Poleciały napisy końcowe ósmej odsłony. Cóż mogę powiedzieć został jeszcze postgame, za którego na pewno się zabiorę w najbliższym czasie.
Po słabej szóstce i na siłę przydługawej siódemce, niczym feniks z popiołów VIII - która dla wielu z nas była pierwszym zderzeniem z sagą Yuiji Horiego jeszcze na konsoli PS2 wraca na właściwe tory i znowu z przyjemnością spędziłem wiele godzin przed ekranikami 3DS'a przecierając oczy od niskiej roździelczości i wodotrysków kolorów przy słońcu.
DQ8 to świeże i bardziej "modern" podejście do serii. Czuć, że inne studio (a mianowicie Level5) grało tutaj kluczową rolę i był to strzał w dziesiątkę. Narracja stała się bardziej liniowa niż kiedykolwiek wcześniej ale też mamy znacznie więcej cutscenek, mamy po raz pierwszy voice acting. Sama fabuła dostała większego kopa niż kiedykolwiek wcześniej gdyż po prostu angażujemy się w historię, postacie z którymi przyjdzie nam spędzić wiele godzin są cholernie dobrze napisane i przyznam były momenty, gdzie chrumkłem ze śmiechu.

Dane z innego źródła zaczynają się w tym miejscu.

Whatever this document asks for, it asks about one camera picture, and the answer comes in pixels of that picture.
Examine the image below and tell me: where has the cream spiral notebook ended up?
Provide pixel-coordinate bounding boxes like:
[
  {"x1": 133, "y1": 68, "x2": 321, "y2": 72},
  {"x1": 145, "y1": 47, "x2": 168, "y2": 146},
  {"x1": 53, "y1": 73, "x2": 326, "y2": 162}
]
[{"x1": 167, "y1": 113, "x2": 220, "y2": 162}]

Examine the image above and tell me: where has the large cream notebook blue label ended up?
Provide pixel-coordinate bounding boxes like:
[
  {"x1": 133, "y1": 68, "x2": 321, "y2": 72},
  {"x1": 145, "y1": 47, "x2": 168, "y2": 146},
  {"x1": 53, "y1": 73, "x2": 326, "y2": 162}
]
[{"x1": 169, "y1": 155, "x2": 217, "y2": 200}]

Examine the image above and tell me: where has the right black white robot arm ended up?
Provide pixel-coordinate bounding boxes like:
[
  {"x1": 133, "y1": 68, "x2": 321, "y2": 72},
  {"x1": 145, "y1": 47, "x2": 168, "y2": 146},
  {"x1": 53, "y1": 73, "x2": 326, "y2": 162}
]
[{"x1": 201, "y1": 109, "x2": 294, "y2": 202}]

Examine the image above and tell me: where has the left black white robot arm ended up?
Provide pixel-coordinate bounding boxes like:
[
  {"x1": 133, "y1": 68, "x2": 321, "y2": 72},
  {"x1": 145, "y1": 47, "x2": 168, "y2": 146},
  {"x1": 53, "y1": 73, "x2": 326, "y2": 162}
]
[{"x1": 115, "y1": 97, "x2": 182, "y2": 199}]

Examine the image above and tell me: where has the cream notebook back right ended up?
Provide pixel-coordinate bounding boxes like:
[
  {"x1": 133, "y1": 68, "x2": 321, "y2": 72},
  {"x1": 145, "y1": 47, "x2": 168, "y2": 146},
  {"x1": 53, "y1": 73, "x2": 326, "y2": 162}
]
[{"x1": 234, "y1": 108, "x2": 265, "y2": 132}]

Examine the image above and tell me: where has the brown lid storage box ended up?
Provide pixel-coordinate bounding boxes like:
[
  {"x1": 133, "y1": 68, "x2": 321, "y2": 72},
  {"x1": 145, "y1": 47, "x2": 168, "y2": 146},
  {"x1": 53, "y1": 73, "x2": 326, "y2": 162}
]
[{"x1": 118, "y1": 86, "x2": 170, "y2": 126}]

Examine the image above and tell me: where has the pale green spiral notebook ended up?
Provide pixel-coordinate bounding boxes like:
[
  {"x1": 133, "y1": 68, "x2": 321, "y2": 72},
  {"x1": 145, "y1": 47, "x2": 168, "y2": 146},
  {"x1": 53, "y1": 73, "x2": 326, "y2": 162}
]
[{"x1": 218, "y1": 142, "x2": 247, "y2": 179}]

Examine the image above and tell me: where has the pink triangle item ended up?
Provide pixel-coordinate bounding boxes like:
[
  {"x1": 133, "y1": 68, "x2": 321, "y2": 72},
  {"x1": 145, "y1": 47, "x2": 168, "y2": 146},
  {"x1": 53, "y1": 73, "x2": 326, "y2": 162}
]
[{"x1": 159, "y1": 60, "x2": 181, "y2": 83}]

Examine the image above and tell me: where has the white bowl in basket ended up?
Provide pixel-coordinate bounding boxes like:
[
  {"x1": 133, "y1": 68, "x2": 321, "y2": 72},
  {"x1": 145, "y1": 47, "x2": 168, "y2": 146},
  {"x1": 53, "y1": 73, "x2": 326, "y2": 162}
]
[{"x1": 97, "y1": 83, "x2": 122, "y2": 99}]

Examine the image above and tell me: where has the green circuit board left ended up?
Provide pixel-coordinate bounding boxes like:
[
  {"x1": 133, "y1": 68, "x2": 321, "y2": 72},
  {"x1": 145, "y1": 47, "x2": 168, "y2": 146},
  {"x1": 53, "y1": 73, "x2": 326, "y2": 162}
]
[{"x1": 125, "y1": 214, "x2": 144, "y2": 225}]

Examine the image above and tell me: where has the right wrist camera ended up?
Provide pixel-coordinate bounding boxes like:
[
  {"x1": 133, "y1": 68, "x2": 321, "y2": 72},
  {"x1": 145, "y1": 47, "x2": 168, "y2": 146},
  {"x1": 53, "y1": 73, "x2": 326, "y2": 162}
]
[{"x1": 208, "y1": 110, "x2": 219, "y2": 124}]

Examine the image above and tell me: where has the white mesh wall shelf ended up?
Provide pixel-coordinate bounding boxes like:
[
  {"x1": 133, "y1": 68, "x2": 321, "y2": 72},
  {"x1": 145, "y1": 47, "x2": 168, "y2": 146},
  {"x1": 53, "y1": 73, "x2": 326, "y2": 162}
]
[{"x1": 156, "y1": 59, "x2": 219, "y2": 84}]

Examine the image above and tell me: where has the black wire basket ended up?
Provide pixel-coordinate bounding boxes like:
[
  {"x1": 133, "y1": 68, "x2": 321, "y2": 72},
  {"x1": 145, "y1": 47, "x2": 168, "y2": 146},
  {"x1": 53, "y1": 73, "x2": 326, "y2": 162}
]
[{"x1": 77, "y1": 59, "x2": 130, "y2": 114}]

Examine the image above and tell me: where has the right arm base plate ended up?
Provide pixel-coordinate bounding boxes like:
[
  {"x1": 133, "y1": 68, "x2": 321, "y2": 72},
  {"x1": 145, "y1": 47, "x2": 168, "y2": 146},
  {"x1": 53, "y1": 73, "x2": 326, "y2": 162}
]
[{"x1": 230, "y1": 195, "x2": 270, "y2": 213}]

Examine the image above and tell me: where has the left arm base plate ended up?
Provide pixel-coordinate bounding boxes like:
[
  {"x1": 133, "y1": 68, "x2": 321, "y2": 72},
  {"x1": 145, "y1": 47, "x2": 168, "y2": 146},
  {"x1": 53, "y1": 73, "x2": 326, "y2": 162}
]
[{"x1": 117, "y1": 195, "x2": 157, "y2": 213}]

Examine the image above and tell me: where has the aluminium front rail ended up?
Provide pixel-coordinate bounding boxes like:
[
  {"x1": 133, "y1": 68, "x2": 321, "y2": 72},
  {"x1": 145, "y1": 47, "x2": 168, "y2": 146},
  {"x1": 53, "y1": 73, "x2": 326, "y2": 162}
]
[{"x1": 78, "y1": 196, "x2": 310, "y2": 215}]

W trakcie gry pojawia się crafting. Teraz poza monotonnym odbębnianiem miast, gdzie kupujemy coraz lepszy sprzęt możemy zachować go zamiast sprzedawać, gdyż może się okazać że stworzymy coś znacznie lepszego niż uda nam się zdobyć w kolejnych miastach za złoto, lub kiedykolwiek w grze. Jest to bardzo istotna mechanika bo o pieniądze dosyć ciężko, szczególnie przez długi początek.
Rozwój postaci również przeszedł lekką zmianę, teraz wraz z kolejnym levelem dostajemy punkty umiejętności, które przeznaczamy na rozwój różnych ścieżek postaci. Przykładowo bohater może rozwijać się w 3 broniach - miecz, włócznia, bumerang i każda ma swoje mocne strony. Przyznam że z początku grając ślepo nie bardzo wiedziałem w co bardziej inwestować ale nikt nie zmusza wykorzystywać te punkty od razu.
Sam balans starć wydaje mi się lepszy niż we wcześniejszych odsłonach. Owszem to wciąż do bólu klasyczny Jrpg, gdzie jedyna trudność leży w tym jak mocno podexpimy postacie i co na sobie noszą ale nie miałem wrażenia, że idę jak po maśle w porównaniu do siódemki, która nie stawiała nigdzie najmniejszego wyzwania. Potwory potrafią bić a my mamy najlepsze na tą chwile rzeczy i level.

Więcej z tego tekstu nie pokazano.